Stellung der Untersuchungsgefangenen

Um gleichwohl eine weitgehende Trennung der Untersuchungsgefangenen von anderen Strafgefangenen sicherzustellen, wird die Untersuchungshaft in den Justizvollzugsanstalten vorrangig in besonderen Abteilungen vollzogen, soweit dies ­ insbesondere nach den räumlichen, personellen und organisatorischen Verhältnissen der Anstalt ­ möglich ist. Gegebenenfalls können nach Art. 9 auch Verlegungen in andere Justizvollzugsanstalten mit solchen Abteilungen in Betracht kommen, wobei in solchen Fällen im Interesse der Untersuchungsgefangenen, ihrer Familienangehörigen, aber auch ihrer Verteidiger sowie der verfahrensführenden Gerichte und Staatsanwaltschaften einer möglichst heimatnahen Unterbringung besondere Bedeutung zukommt. Die Untersuchungsgefangenen sollen in geeigneten Fällen auf die Möglichkeit hingewiesen werden, entsprechende Verlegungsanträge zu stellen.

Zu Teil 2

Zu Artikel 2:

Die Vorschrift entspricht im Wesentlichen Nr. 1 Abs. 1 der und beschreibt den Zweck des Untersuchungshaftvollzugs. Der Vollzug der Untersuchungshaft hat neben der Sicherung des Strafverfahrens keinen eigenständigen Zweck. Es besteht anders als im Strafvollzug kein Behandlungsauftrag; eine Sonderregelung für die erzieherische Ausgestaltung des Vollzugs bei jungen Untersuchungsgefangenen enthält Art. 30 Abs. 1. Es ist (außer im Rahmen des Haftgrunds der Wiederholungsgefahr nach § 112a auch nicht Zweck des Untersuchungshaftvollzugs, die Allgemeinheit vor weiteren Straftaten zu schützen.
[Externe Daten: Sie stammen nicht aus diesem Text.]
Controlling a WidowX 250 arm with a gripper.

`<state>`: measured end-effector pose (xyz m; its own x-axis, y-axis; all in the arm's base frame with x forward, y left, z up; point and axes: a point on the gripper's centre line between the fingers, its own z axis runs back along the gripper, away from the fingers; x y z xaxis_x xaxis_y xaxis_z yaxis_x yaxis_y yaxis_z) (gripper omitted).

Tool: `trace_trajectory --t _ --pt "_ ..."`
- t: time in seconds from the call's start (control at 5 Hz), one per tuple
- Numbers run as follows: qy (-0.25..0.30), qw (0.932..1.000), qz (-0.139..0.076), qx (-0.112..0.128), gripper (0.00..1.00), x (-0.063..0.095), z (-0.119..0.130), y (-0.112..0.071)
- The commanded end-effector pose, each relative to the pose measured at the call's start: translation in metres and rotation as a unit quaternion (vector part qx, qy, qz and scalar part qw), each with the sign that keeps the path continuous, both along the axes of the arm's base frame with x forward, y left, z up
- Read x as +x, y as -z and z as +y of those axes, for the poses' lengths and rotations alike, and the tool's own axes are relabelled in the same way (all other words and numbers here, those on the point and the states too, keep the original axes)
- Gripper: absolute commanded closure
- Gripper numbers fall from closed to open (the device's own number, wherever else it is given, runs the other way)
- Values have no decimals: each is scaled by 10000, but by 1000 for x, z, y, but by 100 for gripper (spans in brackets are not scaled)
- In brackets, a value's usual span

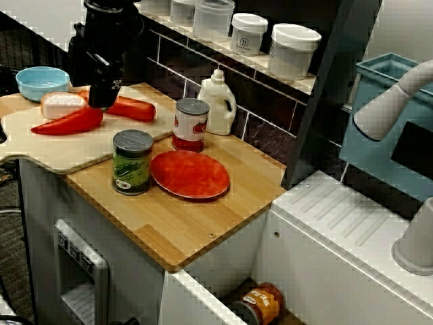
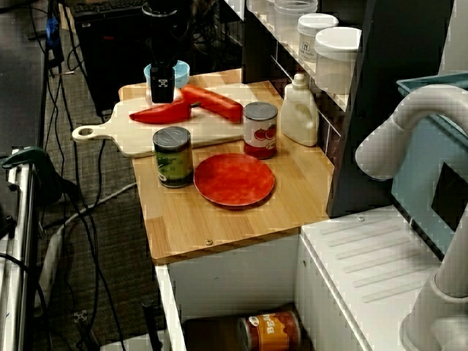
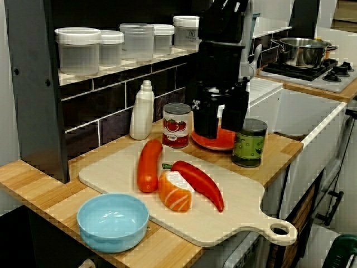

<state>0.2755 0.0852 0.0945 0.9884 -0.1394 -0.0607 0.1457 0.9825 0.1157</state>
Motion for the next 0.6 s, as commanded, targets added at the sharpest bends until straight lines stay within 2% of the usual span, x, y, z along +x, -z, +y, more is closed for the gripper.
trace_trajectory --t 0.0,0.4 --pt "17 9999 -112 120 0 4 18 -3" --pt "100 9998 -49 194 0 1 21 5"
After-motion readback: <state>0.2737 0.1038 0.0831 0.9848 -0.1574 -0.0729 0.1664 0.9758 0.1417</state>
Der Zweck der Untersuchungshaft bestimmt sich im Einzelfall nicht ausschließlich nach dem im Haftbefehl benannten Haftgrund. Es kann auch auf die im speziellen Fall nicht herangezogenen Haftgründe zurückgegriffen werden. Vor allem zur Vermeidung einer Verdunkelungsgefahr ist eine Maßnahme auch zulässig, wenn die Inhaftierung nur wegen Fluchtgefahr erfolgte (Meyer-Goßner, Strafprozessordnung, 52. Auflage 2009, § 119 Rdnr. 12 m.w.N.). Ggf. muss die Anstalt auf ihre Eilzuständigkeit aus § 119 Abs. 1 Satz 4 zurückgreifen.

Zu Artikel 3:

Die Vorschrift enthält als Grundnorm die maßgeblichen Regelungen über die Stellung der Untersuchungsgefangenen im Vollzug.

Abs. 1 betont als grundlegendes Prinzip die für die Untersuchungsgefangenen geltende und aus dem Rechtsstaatsprinzip sowie aus Art. 6 Abs. 2 der Konvention zum Schutze der Menschenrechte und Grundfreiheiten resultierende Unschuldsvermutung.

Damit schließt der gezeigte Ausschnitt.